Friday, October 16, 2015

Factor four: the most interesting part of the Google Books decision

Authors Guild v. Google, Inc., No. 13-4829-cv (2d Cir. Oct. 16, 2015)

Today's Google Books decision breaks no new ground in terms of transformativeness.  It is perhaps most interesting in its finessing of the question "what is a derivative work?" while suggesting that the answer may be a functional one based on similarity to the statutory list, as Pam Samuelson has argued in her own work

I was most struck by two related comments on factor four, which the court deemed the most important factor--perhaps a retreat from earlier post-Campbell cases--albeit one that had to be understood in light of factor one.  (The court didn't repeat the Second Circuit's previous statements that copyright owners can't create market harm by being willing to license transformative uses, but such repetition wasn't required.)  Though factor four is the most important, there are limits on its scope:
 
Lost sales must be substantial to make the fourth factor weigh against a transformative fair use:

But the possibility, or even the probability or certainty, of some loss of sales does not suffice to make the copy an effectively competing substitute that would tilt the weighty fourth factor in favor of the rights holder in the original. There must be a meaningful or significant effect “upon the potential market for or value of the copyrighted work.” 17 U.S.C. § 107(4).. . .
 
Also, lost sales must be based on protectable aspects of the work to count:

By entering “Roosevelt polio” in a Google Books search, the student would be taken to (among numerous sites) a snippet from page 31 of Richard Thayer Goldberg’s The Making of Franklin D. Roosevelt (1981), telling that the polio attack occurred in 1921. This would satisfy the searcher’s need for the book, eliminating any need to purchase it or acquire it from a library. But what the searcher derived from the snippet was a historical fact. Author Goldberg’s copyright does not extend to the facts communicated by his book. It protects only the author’s manner of expression.  Google would be entitled, without infringement of Goldberg’s copyright, to answer the student’s query about the year Roosevelt was afflicted, taking the information from Goldberg’s book. The fact that, in the case of the student’s snippet search, the information came embedded in three lines of Goldberg’s writing, which were superfluous to the searcher’s needs, would not change the taking of an unprotected fact into a copyright infringement.

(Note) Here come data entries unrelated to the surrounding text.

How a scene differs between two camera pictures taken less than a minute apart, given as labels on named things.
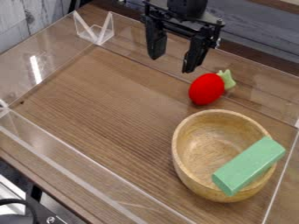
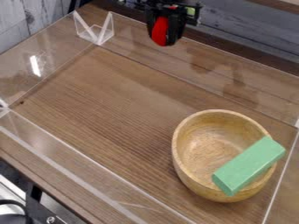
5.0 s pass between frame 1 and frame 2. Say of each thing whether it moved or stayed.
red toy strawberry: moved
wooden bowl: stayed
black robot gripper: moved
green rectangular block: stayed
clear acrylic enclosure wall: stayed
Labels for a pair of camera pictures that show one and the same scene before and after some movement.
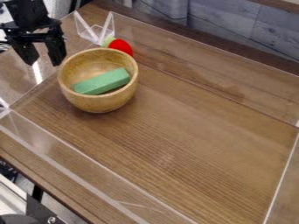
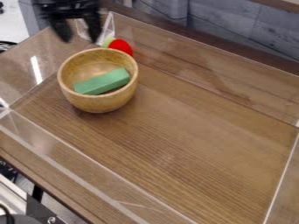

Even if the snippet reveals some authorial expression, because of the brevity of a single snippet and the cumbersome, disjointed, and incomplete nature of the aggregation of snippets made available through snippet view, we think it would be a rare case in which the searcher’s interest in the protected aspect of the author’s work would be satisfied by what is available from snippet view, and rarer still—because of the cumbersome, disjointed, and incomplete nature of the aggregation of snippets made available through snippet view—that snippet view could provide a significant substitute for the purchase of the author’s book.